*Problem*.
Please return, with no alterations, the lines below from the very first through the one that contains "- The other".

*Dataset section*.
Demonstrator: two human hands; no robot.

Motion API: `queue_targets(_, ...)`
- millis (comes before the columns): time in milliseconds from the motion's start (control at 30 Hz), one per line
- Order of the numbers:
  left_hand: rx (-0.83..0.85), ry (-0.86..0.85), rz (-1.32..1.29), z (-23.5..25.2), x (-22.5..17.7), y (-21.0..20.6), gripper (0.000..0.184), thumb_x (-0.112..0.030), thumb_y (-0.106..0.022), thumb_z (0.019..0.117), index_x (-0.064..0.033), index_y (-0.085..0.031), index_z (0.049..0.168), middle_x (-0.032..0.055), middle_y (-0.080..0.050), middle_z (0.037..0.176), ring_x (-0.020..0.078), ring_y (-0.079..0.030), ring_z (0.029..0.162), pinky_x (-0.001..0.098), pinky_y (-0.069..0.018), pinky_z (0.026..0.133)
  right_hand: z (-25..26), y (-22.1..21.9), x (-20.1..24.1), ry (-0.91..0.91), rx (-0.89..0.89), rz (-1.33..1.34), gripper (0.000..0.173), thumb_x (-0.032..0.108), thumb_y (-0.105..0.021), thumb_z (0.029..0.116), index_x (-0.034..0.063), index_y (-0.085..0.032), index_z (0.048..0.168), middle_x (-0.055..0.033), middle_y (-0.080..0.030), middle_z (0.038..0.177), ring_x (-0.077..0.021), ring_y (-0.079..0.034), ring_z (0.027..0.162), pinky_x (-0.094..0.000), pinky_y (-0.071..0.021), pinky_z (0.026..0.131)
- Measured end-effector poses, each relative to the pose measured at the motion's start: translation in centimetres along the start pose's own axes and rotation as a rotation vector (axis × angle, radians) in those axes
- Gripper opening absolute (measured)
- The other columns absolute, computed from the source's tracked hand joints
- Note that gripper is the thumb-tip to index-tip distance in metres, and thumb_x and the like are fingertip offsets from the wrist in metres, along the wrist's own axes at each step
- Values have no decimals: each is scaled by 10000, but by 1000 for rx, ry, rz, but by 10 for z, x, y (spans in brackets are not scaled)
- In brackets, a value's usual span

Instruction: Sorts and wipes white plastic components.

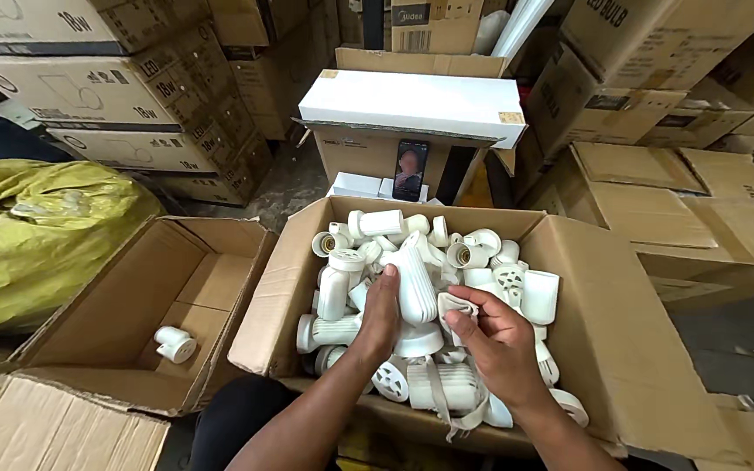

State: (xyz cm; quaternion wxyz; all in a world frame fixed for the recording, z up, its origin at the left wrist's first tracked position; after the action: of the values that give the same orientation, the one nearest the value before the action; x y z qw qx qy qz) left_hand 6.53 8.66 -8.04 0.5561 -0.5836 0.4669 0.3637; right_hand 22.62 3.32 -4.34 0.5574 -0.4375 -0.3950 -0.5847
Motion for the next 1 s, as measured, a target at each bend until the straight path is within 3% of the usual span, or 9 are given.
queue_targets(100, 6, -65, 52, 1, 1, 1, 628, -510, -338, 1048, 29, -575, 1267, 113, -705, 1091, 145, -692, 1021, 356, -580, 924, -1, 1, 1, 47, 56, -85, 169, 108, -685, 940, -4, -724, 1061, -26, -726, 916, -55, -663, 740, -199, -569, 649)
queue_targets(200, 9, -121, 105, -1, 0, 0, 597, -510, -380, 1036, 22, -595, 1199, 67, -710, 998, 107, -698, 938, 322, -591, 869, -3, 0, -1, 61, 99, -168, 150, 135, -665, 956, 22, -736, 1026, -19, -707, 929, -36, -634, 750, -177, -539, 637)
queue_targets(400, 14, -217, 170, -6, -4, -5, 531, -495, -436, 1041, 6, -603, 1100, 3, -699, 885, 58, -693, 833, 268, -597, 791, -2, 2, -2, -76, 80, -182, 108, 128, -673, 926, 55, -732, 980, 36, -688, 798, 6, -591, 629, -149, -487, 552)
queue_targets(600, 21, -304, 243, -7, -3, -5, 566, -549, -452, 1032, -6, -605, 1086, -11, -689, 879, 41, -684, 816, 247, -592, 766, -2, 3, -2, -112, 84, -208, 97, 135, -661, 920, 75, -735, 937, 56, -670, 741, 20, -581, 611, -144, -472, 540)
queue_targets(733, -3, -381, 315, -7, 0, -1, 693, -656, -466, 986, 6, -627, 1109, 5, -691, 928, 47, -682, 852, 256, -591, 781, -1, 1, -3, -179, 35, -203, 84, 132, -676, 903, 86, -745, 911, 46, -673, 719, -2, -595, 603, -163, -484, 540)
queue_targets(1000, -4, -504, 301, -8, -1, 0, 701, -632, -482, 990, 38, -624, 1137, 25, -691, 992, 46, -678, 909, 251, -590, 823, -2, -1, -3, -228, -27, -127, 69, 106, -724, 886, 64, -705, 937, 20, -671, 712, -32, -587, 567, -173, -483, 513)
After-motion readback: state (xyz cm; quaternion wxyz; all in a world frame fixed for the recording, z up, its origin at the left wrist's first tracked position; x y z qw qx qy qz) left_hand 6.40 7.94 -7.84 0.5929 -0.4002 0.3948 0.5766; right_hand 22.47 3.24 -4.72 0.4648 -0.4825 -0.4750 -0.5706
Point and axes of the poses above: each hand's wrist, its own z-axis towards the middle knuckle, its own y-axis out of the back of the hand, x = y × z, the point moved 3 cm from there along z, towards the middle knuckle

*Result of this exercise*.
Demonstrator: two human hands; no robot.

Motion API: `queue_targets(_, ...)`
- millis (comes before the columns): time in milliseconds from the motion's start (control at 30 Hz), one per line
- Order of the numbers:
  left_hand: rx (-0.83..0.85), ry (-0.86..0.85), rz (-1.32..1.29), z (-23.5..25.2), x (-22.5..17.7), y (-21.0..20.6), gripper (0.000..0.184), thumb_x (-0.112..0.030), thumb_y (-0.106..0.022), thumb_z (0.019..0.117), index_x (-0.064..0.033), index_y (-0.085..0.031), index_z (0.049..0.168), middle_x (-0.032..0.055), middle_y (-0.080..0.050), middle_z (0.037..0.176), ring_x (-0.020..0.078), ring_y (-0.079..0.030), ring_z (0.029..0.162), pinky_x (-0.001..0.098), pinky_y (-0.069..0.018), pinky_z (0.026..0.133)
  right_hand: z (-25..26), y (-22.1..21.9), x (-20.1..24.1), ry (-0.91..0.91), rx (-0.89..0.89), rz (-1.33..1.34), gripper (0.000..0.173), thumb_x (-0.032..0.108), thumb_y (-0.105..0.021), thumb_z (0.029..0.116), index_x (-0.034..0.063), index_y (-0.085..0.032), index_z (0.048..0.168), middle_x (-0.055..0.033), middle_y (-0.080..0.030), middle_z (0.038..0.177), ring_x (-0.077..0.021), ring_y (-0.079..0.034), ring_z (0.027..0.162), pinky_x (-0.094..0.000), pinky_y (-0.071..0.021), pinky_z (0.026..0.131)
- Measured end-effector poses, each relative to the pose measured at the motion's start: translation in centimetres along the start pose's own axes and rotation as a rotation vector (axis × angle, radians) in those axes
- Gripper opening absolute (measured)
- The other columns absolute, computed from the source's tracked hand joints

Output for the exercise is now complete.